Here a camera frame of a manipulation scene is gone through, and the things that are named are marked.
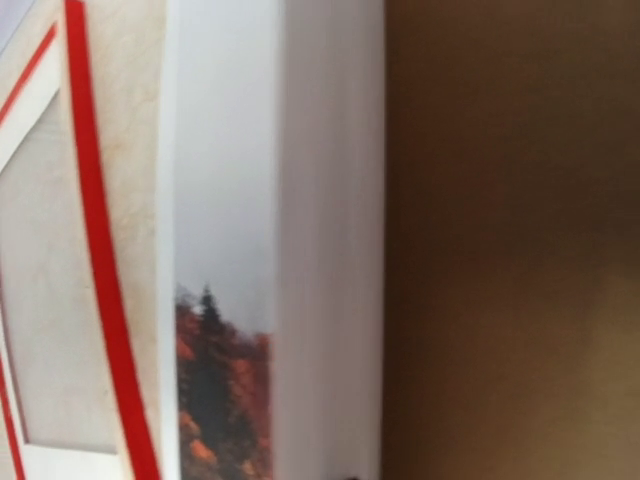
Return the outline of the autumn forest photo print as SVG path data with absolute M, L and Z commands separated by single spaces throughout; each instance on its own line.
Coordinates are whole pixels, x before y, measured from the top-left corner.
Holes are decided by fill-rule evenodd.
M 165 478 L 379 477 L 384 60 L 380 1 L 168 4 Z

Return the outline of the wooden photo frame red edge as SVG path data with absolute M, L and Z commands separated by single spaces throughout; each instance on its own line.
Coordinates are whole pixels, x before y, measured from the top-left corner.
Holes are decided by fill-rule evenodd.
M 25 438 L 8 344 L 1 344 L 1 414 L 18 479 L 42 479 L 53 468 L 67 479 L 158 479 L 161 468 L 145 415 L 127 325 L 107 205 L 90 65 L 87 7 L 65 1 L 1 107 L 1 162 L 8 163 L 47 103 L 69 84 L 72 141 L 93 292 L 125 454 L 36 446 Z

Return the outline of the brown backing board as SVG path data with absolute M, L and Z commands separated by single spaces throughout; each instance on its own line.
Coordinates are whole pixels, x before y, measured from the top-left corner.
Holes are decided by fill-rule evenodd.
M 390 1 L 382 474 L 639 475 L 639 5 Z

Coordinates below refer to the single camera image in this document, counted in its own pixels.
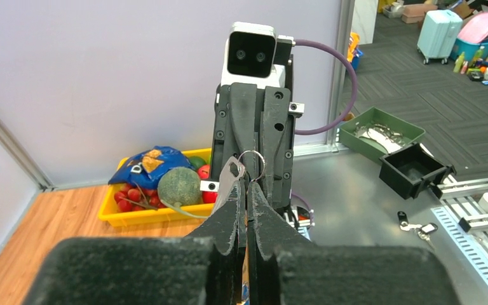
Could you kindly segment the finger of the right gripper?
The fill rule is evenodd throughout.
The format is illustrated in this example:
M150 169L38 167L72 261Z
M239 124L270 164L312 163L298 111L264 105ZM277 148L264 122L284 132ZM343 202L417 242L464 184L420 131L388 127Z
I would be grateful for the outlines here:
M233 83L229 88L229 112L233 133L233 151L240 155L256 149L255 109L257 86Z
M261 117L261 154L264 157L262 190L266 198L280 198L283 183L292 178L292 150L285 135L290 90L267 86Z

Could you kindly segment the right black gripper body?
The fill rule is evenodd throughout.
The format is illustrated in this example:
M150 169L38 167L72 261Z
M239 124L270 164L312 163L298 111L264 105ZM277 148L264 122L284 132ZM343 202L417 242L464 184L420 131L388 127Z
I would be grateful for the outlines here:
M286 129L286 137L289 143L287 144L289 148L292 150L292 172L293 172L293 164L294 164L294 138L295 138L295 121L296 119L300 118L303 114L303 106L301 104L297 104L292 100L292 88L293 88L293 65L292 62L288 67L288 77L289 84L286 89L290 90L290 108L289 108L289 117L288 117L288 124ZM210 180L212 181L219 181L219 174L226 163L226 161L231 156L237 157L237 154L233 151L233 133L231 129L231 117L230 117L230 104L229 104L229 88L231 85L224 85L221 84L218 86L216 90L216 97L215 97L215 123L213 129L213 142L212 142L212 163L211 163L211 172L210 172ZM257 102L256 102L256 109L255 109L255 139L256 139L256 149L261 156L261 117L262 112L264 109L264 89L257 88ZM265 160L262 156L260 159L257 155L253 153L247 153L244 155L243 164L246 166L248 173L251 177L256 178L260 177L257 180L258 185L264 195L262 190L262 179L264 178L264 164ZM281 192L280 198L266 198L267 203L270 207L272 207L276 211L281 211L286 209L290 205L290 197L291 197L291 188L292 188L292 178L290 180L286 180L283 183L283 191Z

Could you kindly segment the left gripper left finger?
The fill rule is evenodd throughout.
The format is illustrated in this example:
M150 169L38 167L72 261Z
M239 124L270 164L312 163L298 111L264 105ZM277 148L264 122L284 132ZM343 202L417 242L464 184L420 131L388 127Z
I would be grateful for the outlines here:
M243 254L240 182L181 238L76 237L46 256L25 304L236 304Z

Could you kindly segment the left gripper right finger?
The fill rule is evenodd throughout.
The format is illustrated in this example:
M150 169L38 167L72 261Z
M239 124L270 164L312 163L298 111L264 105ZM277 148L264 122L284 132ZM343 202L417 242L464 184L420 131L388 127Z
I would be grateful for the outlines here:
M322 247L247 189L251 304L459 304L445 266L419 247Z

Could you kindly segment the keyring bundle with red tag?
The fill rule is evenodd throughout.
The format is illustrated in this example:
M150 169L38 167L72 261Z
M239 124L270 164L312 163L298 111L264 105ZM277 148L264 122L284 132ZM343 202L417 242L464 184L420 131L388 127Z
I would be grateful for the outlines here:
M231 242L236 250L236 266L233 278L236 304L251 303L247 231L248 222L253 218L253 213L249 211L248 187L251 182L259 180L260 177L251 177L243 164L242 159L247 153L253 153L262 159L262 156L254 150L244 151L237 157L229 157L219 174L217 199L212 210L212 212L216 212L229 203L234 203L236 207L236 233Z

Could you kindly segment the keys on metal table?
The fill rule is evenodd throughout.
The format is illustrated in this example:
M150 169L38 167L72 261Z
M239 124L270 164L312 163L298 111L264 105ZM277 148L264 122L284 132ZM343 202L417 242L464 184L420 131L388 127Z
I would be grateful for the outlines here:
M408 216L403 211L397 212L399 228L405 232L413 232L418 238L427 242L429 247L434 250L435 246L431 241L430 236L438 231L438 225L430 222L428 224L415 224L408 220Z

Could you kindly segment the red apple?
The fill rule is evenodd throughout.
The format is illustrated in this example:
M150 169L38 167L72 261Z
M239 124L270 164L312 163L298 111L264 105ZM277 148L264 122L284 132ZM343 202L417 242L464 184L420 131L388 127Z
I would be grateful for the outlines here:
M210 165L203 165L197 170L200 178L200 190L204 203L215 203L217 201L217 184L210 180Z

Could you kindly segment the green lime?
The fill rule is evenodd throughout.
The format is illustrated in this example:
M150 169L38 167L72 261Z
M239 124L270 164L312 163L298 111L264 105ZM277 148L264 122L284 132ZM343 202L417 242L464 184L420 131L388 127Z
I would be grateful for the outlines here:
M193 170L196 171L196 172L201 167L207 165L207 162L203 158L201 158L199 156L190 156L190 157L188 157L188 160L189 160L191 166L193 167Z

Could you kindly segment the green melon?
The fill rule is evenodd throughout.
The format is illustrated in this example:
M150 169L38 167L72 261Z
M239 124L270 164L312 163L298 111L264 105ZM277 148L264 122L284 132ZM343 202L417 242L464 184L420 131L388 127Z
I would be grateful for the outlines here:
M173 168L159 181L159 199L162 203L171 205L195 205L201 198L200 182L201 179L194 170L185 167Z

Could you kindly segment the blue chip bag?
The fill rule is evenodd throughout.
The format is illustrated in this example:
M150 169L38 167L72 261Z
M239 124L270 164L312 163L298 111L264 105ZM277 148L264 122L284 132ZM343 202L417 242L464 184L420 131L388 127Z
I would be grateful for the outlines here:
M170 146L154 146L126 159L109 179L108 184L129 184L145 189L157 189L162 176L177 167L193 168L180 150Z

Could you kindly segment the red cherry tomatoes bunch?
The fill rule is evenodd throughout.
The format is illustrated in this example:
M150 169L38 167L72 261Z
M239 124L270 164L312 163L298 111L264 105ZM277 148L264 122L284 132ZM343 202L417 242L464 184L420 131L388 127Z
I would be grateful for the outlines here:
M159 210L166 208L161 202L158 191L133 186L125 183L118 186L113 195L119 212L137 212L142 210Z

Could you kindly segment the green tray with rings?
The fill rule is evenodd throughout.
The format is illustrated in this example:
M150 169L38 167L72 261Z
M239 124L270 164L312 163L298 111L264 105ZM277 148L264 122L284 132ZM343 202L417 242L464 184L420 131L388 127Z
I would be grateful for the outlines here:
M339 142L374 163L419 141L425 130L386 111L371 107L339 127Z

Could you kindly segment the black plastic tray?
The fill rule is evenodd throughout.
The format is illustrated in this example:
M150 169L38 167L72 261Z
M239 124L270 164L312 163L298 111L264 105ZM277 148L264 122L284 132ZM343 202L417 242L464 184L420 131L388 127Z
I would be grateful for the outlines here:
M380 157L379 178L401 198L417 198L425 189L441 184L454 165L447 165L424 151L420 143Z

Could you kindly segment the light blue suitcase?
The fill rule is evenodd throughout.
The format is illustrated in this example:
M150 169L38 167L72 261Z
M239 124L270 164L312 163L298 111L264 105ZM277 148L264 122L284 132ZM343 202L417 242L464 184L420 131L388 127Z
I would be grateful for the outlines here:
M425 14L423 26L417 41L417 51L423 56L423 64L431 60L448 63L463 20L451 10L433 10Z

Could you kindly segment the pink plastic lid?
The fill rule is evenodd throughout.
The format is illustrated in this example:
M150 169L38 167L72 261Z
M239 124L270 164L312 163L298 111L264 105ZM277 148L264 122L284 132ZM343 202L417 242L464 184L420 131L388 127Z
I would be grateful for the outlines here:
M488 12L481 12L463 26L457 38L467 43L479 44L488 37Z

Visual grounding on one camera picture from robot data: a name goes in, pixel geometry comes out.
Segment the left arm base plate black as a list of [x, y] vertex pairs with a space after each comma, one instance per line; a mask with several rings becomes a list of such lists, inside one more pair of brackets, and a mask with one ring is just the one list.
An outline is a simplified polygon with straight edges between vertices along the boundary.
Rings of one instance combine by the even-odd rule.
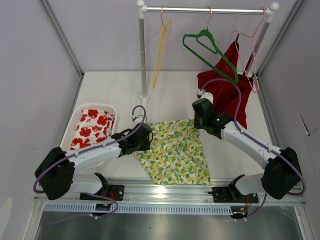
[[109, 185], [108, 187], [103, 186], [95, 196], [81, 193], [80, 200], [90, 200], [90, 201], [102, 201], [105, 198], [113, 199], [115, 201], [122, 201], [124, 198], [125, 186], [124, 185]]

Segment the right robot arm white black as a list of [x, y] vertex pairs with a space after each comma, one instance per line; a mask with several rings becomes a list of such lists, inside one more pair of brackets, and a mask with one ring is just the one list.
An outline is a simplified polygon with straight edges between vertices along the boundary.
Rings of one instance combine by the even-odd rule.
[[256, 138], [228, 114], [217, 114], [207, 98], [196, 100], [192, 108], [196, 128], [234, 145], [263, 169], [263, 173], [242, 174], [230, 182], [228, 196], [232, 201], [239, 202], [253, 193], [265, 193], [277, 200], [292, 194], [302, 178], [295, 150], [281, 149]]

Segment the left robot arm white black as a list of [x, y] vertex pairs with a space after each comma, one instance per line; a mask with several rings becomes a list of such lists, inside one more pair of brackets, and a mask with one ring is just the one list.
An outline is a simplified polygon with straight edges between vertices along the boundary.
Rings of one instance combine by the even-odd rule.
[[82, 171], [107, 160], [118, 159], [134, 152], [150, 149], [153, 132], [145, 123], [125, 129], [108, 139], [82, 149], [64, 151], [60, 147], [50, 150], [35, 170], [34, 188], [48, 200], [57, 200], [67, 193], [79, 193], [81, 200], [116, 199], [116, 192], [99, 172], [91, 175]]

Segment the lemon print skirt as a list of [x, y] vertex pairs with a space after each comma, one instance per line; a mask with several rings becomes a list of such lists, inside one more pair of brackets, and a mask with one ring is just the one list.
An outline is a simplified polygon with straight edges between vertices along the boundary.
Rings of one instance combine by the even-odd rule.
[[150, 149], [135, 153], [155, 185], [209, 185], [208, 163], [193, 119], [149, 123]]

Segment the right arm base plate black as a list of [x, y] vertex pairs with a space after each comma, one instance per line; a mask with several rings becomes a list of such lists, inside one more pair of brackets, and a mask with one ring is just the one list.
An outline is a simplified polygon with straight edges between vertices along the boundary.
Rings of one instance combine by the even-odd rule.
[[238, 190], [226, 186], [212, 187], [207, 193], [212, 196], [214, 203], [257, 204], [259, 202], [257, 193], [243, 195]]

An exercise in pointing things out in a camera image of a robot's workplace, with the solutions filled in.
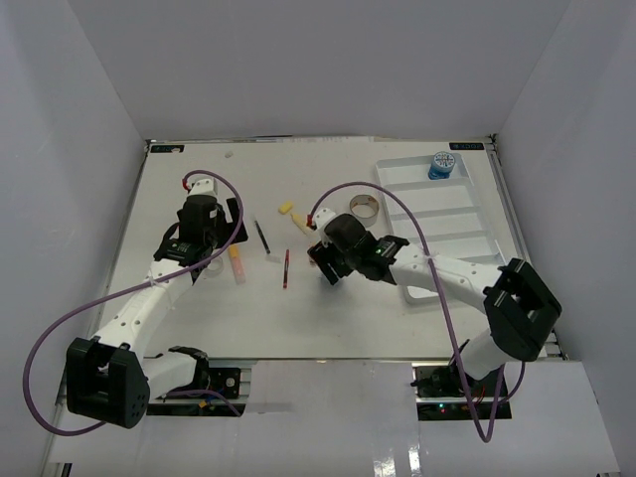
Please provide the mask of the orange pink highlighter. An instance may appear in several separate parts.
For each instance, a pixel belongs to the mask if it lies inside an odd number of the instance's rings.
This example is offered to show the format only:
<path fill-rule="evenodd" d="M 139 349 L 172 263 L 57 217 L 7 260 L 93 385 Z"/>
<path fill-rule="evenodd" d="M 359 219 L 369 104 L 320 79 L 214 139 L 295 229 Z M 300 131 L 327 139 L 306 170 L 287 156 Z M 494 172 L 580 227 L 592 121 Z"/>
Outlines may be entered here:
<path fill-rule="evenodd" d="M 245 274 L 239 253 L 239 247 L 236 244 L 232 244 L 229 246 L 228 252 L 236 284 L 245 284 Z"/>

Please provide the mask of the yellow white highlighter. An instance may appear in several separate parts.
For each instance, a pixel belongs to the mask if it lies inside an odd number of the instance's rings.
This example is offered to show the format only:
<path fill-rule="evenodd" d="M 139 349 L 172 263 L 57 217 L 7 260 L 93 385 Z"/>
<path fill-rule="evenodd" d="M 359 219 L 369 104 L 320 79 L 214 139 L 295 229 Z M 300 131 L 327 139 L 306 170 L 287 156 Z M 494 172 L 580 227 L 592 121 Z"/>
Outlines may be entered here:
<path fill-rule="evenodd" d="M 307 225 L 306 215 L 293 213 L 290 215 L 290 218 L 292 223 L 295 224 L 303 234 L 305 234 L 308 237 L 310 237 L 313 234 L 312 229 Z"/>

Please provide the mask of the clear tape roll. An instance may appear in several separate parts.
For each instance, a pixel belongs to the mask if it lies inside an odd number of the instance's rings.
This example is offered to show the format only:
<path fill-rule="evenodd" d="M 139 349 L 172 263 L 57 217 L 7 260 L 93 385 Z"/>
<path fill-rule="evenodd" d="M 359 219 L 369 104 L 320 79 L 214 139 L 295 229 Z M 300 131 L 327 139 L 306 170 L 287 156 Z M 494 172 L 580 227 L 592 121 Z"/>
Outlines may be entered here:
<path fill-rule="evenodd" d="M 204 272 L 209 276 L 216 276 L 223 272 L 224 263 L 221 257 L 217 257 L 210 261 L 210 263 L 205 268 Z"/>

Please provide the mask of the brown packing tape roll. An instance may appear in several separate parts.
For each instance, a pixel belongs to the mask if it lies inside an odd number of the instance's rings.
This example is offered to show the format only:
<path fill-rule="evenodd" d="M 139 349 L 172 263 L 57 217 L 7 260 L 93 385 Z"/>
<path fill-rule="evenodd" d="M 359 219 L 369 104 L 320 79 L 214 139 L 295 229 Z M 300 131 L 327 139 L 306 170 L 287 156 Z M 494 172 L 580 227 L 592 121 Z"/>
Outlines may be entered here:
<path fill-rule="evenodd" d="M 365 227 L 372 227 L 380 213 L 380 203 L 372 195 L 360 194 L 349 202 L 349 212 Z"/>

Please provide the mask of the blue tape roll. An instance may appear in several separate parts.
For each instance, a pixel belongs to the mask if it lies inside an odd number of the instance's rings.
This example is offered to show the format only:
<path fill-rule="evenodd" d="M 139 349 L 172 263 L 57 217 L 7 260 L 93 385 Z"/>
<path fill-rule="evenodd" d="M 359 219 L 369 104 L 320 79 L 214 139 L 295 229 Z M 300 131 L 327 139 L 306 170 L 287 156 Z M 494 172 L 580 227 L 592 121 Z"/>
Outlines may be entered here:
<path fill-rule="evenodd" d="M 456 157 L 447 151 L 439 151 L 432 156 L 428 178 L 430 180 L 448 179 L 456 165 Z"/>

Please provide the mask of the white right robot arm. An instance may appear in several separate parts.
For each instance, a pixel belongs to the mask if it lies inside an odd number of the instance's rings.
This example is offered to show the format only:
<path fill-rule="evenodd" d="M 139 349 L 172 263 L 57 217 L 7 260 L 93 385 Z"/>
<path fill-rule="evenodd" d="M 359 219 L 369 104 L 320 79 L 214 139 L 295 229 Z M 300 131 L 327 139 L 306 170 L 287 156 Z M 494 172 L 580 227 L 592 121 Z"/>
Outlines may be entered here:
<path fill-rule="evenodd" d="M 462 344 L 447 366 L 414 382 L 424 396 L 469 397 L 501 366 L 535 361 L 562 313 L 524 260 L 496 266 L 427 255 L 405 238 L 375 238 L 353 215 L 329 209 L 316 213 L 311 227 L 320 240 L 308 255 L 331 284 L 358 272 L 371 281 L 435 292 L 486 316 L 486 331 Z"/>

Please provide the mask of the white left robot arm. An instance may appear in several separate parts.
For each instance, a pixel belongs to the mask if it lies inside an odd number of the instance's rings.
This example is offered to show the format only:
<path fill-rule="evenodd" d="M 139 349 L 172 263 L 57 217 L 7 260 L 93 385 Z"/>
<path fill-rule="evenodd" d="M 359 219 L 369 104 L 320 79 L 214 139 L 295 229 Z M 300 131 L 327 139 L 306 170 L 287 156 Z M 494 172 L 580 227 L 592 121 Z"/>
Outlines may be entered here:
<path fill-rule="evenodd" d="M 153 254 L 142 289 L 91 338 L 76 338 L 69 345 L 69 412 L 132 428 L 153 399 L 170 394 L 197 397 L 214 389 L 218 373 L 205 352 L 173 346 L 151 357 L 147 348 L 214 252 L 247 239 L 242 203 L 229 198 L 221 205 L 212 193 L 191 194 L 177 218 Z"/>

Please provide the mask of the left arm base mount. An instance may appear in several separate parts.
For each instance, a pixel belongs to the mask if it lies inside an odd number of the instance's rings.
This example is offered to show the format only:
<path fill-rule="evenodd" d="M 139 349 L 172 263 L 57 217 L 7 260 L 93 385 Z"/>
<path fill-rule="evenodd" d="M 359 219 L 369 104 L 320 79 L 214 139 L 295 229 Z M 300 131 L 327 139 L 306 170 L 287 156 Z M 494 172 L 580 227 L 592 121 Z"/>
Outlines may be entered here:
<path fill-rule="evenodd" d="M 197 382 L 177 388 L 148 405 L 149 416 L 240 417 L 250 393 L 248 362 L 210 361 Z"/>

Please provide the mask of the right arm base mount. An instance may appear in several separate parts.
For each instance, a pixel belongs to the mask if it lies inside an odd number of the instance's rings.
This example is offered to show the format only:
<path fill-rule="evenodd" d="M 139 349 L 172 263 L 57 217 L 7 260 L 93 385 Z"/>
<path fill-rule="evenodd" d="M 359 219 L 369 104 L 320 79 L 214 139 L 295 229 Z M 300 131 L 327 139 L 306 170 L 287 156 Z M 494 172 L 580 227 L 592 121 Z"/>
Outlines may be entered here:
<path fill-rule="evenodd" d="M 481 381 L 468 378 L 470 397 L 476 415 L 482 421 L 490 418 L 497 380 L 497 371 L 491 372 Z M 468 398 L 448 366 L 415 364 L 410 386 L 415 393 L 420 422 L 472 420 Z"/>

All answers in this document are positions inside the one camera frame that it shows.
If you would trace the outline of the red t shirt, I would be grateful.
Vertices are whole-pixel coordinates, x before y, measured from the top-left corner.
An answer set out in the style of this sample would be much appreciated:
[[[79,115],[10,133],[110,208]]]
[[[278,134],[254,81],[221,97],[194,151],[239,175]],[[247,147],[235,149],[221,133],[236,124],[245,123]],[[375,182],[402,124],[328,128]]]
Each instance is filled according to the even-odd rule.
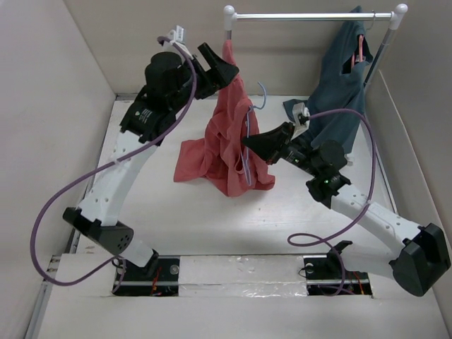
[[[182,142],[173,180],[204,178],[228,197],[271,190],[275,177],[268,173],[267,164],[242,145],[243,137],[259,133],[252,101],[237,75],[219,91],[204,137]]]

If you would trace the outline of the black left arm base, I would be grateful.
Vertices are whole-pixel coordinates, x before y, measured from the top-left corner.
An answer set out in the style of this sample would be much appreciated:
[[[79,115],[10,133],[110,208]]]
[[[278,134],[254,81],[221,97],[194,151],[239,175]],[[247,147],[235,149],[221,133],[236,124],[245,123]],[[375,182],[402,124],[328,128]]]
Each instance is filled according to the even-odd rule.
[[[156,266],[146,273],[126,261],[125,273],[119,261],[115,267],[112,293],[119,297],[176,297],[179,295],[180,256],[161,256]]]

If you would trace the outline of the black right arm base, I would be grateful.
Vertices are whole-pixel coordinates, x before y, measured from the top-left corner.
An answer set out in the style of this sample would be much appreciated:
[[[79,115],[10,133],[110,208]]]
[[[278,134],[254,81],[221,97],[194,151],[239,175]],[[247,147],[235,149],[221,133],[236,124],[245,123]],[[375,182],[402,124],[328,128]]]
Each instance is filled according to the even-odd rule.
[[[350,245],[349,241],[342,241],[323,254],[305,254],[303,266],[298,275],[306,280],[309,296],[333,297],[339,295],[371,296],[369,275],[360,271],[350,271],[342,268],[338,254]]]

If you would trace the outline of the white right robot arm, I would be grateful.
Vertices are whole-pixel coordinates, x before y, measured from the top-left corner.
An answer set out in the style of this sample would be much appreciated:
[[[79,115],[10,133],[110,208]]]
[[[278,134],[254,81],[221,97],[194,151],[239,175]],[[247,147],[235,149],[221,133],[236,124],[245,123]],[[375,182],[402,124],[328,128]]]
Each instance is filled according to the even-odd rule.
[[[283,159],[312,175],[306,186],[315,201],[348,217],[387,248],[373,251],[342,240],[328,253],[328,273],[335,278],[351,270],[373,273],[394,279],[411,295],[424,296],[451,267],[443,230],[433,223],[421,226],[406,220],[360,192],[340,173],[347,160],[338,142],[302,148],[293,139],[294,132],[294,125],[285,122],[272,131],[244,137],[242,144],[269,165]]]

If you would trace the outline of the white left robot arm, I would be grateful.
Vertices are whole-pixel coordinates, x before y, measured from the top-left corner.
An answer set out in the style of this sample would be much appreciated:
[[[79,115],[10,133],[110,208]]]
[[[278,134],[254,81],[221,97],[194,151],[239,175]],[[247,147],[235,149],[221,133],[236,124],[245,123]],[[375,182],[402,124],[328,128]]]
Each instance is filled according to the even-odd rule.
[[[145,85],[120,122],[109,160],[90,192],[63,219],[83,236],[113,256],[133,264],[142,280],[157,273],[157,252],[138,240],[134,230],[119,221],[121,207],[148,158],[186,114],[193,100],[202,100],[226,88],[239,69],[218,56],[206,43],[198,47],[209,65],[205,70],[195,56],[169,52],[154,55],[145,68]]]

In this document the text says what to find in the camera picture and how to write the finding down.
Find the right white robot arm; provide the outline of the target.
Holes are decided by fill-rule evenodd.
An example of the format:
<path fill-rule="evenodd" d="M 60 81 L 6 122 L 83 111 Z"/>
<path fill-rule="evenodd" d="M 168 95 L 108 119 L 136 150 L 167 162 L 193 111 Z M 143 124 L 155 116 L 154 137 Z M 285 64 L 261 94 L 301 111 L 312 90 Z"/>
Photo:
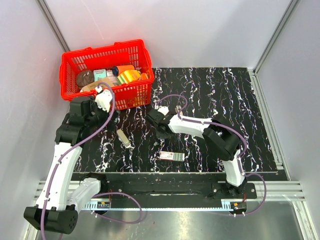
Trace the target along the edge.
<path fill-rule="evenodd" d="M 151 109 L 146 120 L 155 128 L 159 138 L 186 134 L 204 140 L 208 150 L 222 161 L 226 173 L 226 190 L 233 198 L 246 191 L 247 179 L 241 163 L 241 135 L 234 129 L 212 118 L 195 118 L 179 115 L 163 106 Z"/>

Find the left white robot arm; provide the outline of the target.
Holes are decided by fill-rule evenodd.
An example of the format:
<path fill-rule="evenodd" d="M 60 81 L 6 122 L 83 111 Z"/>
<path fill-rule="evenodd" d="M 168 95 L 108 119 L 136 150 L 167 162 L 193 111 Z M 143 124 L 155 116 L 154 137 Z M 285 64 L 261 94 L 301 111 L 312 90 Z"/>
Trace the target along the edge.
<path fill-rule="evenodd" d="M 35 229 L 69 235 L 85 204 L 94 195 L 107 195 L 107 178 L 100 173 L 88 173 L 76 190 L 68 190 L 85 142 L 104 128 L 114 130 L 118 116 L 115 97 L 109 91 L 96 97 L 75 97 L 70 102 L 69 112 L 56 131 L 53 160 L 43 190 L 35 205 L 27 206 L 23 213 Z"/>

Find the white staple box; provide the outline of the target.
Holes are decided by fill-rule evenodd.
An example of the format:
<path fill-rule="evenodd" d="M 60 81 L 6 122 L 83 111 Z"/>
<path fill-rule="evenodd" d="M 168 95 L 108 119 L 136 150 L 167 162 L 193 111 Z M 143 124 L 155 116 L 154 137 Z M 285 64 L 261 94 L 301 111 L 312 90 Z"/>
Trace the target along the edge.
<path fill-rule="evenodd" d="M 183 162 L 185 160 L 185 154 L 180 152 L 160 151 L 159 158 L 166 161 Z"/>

——————————

* INSTRUCTIONS FOR THE TASK *
Your answer must be every line from the listing above that holds the string "highlighter".

* WRITTEN ANSWER *
Please provide the mask of the orange pink highlighter. An instance may appear in several separate parts.
Please provide the mask of the yellow white highlighter. An instance may appear in several separate parts.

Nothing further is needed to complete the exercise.